■ Problem details
Tally the lines below that contain the word "bottle". Only the total should be given.

■ Collected data entries
________________________________________
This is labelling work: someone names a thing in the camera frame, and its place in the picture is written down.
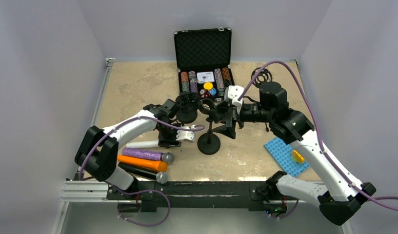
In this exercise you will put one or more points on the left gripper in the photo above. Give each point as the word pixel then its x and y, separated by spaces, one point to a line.
pixel 170 142

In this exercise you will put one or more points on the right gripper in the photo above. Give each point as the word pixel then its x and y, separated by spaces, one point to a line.
pixel 229 130

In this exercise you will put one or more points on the white microphone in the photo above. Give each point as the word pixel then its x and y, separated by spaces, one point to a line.
pixel 143 144

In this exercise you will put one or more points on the purple glitter microphone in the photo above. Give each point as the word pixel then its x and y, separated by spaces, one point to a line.
pixel 149 155

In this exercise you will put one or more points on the orange microphone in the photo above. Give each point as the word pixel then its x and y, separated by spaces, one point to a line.
pixel 157 166

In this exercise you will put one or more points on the black silver-mesh microphone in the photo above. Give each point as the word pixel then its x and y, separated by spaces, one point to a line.
pixel 160 177

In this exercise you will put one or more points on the black shock-mount microphone stand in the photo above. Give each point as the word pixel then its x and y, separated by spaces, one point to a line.
pixel 188 106

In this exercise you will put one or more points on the black tripod stand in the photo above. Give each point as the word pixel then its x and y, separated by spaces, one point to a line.
pixel 264 76

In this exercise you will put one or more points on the black clip microphone stand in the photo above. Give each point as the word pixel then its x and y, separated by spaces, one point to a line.
pixel 231 91

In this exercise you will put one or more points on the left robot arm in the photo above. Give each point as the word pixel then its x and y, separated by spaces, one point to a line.
pixel 98 152

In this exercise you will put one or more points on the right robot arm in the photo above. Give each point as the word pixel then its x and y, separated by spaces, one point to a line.
pixel 339 196

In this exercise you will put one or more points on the blue building baseplate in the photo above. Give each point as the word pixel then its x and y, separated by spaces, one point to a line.
pixel 282 155

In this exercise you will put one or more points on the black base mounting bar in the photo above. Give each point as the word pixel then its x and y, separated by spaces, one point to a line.
pixel 250 195

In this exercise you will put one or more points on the yellow building brick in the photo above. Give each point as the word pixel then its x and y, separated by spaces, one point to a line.
pixel 297 157

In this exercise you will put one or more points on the black poker chip case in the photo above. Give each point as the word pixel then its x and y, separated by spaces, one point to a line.
pixel 203 50

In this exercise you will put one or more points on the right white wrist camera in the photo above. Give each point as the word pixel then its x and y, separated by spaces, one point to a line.
pixel 237 102

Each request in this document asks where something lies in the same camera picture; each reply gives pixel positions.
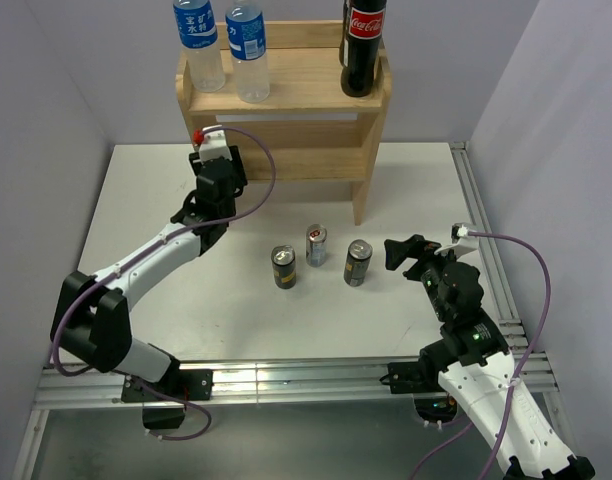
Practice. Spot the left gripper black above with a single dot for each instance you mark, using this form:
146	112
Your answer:
238	176

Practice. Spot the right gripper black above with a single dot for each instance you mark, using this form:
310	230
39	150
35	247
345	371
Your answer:
396	251

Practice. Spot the water bottle blue label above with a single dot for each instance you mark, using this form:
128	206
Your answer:
198	35

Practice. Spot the small water bottle blue cap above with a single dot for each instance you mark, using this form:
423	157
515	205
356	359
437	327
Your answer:
247	42

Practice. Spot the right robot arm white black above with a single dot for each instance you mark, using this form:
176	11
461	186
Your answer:
473	363

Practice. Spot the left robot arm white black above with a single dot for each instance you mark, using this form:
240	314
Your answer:
92	317

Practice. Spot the dark green beverage can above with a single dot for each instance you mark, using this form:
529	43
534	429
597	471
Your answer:
359	254

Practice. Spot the silver slim beverage can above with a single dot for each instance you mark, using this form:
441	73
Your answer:
316	237

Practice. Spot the black yellow beverage can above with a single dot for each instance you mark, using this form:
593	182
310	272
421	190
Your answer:
283	263

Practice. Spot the wooden two-tier shelf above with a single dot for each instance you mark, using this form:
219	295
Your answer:
312	129

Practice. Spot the Coca-Cola bottle red label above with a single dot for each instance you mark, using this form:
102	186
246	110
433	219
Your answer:
362	32

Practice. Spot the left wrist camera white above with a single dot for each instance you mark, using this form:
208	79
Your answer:
211	143

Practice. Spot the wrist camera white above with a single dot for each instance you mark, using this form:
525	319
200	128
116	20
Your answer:
211	143
463	241

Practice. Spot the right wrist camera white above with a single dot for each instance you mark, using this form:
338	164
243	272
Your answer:
463	241

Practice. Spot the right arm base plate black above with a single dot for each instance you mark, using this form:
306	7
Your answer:
414	377

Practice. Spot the aluminium rail frame front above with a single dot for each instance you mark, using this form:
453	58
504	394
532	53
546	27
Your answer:
234	383

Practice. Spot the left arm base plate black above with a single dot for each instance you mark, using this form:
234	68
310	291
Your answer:
190	385

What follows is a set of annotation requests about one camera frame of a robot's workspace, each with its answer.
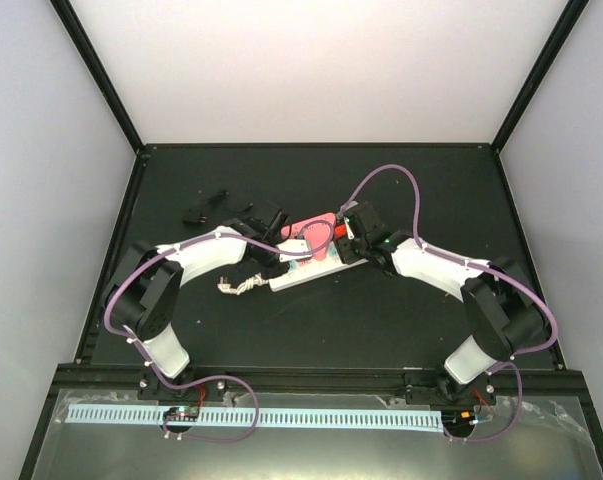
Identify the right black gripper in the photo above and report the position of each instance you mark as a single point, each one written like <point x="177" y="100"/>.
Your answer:
<point x="347" y="255"/>

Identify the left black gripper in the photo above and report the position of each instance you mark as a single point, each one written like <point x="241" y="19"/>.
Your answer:
<point x="268" y="273"/>

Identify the red cube plug adapter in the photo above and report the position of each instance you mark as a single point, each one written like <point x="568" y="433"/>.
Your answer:
<point x="342" y="230"/>

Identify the white power strip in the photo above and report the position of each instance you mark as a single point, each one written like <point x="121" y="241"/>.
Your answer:
<point x="303" y="271"/>

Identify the black plug with thin cable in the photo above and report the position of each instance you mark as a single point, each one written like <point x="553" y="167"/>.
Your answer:
<point x="220" y="203"/>

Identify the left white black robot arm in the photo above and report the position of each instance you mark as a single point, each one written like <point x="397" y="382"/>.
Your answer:
<point x="140" y="297"/>

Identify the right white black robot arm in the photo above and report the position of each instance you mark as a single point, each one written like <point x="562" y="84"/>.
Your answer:
<point x="502" y="311"/>

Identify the pink triangular plug adapter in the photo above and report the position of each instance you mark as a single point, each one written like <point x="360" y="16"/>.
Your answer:
<point x="315" y="231"/>

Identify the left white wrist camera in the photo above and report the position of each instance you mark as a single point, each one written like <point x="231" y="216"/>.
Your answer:
<point x="294" y="250"/>

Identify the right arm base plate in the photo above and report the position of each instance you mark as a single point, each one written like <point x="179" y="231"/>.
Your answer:
<point x="437" y="387"/>

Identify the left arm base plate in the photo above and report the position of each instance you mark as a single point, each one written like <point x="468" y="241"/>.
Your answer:
<point x="191" y="392"/>

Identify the white slotted cable duct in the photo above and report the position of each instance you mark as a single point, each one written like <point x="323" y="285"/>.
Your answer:
<point x="234" y="417"/>

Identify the left black frame post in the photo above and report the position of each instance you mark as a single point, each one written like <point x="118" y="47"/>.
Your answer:
<point x="80" y="39"/>

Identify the black frame post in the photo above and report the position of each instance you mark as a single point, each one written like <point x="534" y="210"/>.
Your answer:
<point x="553" y="45"/>
<point x="80" y="39"/>

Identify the right black frame post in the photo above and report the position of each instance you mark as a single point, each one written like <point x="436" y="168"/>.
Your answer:
<point x="553" y="45"/>

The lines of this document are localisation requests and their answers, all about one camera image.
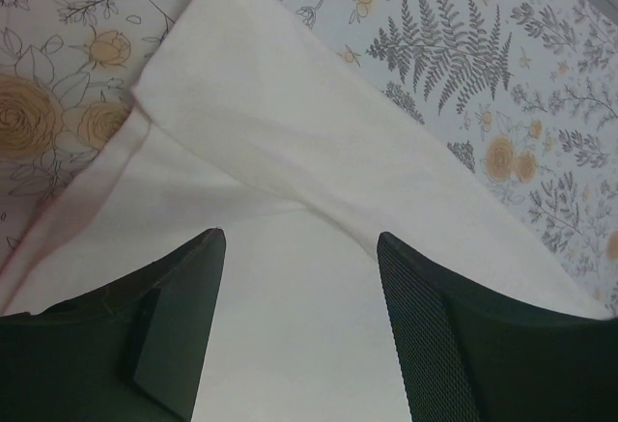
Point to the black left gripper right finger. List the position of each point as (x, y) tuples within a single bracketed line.
[(468, 353)]

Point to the floral patterned table mat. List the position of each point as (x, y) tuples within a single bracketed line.
[(522, 92)]

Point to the white t-shirt with black print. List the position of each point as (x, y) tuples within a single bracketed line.
[(245, 122)]

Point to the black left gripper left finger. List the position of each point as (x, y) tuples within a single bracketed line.
[(131, 350)]
________________________________________
■ Final answer
3